The three-valued result is central: a well-formed "no" is not the same thing as
an ill-formed expression. Both are reported, both carry a source span, both can
be acted on by the host.
this crate is the language engine of the broader Nightjar verification framework.
## Overview
1. [What is this project for](#what-is-this-project-for)
2. [A 30-second taste](#a-30-second-taste)
3. [Installation](#installation)
4. [The language at a glance](#the-language-at-a-glance)
5. [Using the library](#using-the-library)
6. [Building clients and working examples](#building-clients-and-working-examples)
7. [Error handling in practice](#error-handling-in-practice)
8. [Safety and performance notes](#safety-and-performance-notes)
9. [Further reading](#further-reading)
10. [Acknowledgments](#acknowledgments)
11. [License](#license)
---
## What is this project for
**Target**
- Validating API request / response payloads against declarative rules.
- Config, rule-set, or policy validation where the rules themselves are data
(stored in a database, an API, a file, or pushed by an admin UI).
- Data-quality assertions in ETL pipelines: "every row satisfies X".
- Anywhere you want to store a validation predicate as a short, auditable text
string and evaluate it later.
**Not a target**
- Nightjar language is not designed to support general-purpose programming.
Currently no supports for user-defined variables, loops, I/O, and functions.
Nightjar is intentionally small; complexity belongs in the host application.
## A 30-second taste
Each of these is a complete, runnable Nightjar expression.
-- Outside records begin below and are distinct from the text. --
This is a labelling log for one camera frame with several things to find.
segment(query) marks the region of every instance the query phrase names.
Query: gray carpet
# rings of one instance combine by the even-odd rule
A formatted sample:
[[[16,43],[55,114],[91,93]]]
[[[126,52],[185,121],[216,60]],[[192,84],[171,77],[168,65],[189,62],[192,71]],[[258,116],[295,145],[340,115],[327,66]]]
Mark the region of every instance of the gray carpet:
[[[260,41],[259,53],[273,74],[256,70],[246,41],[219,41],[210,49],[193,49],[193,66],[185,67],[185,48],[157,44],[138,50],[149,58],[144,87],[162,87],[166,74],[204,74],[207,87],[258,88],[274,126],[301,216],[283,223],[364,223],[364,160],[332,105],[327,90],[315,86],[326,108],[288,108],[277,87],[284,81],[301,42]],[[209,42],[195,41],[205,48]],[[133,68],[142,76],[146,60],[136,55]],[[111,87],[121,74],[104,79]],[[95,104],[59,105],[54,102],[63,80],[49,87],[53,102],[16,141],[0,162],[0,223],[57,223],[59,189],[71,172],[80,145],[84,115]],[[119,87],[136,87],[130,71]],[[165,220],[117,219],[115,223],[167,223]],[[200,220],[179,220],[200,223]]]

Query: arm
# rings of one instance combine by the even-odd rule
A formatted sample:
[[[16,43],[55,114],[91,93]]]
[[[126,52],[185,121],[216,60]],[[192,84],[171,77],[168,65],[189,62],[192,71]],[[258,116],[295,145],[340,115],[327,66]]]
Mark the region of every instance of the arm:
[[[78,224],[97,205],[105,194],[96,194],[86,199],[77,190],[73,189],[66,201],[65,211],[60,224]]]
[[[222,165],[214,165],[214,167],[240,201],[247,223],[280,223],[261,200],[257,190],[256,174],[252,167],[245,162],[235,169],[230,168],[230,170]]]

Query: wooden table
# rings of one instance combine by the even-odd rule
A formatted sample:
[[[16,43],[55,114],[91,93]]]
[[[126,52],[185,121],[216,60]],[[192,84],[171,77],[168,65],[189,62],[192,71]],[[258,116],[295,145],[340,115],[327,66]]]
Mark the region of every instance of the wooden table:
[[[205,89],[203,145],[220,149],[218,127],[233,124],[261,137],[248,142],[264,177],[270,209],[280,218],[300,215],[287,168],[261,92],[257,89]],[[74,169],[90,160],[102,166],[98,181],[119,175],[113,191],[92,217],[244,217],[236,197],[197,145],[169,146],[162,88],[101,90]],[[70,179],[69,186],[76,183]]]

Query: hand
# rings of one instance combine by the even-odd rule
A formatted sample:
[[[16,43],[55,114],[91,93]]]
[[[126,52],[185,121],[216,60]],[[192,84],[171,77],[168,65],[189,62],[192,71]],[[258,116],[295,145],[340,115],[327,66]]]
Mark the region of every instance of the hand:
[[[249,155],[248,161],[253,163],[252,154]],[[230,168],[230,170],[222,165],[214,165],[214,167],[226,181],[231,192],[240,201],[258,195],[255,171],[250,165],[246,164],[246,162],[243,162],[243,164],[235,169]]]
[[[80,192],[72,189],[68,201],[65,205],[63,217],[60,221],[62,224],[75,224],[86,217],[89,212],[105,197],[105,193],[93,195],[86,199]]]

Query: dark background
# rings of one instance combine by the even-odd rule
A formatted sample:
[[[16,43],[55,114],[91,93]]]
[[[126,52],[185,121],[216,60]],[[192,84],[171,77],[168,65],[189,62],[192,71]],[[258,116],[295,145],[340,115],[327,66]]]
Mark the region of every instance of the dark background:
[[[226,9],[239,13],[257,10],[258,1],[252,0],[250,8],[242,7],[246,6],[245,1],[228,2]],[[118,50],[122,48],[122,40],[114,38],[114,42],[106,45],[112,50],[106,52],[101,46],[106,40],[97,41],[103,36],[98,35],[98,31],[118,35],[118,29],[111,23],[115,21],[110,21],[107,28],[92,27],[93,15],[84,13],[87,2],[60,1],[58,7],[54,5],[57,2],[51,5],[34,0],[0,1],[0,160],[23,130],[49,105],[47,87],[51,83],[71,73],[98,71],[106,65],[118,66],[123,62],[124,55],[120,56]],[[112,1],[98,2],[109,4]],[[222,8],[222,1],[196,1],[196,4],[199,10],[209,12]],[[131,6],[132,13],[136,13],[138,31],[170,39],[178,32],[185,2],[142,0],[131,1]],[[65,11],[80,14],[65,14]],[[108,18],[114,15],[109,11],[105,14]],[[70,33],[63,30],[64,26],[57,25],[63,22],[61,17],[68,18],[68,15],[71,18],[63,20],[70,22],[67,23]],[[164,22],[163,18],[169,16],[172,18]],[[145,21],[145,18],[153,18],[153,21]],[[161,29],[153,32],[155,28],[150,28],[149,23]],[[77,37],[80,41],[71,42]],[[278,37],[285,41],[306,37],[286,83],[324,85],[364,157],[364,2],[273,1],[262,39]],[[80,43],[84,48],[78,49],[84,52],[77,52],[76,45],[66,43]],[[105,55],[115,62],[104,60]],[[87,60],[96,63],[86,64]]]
They grow in power.
### 1. Look up a field and compare to a literal.
> (GT .revenue 0)
### 2. Combine assertions with logical connectives.
> (AND (GE .revenue 0) (LT .revenue 1000000))
### 3. Assert a property of every element in a list
> (ForAll (EQ @.expected @.actual) .results)
using `@` to refer to the current element being inspected.
## Installation
Nightjar is published as a Rust crate.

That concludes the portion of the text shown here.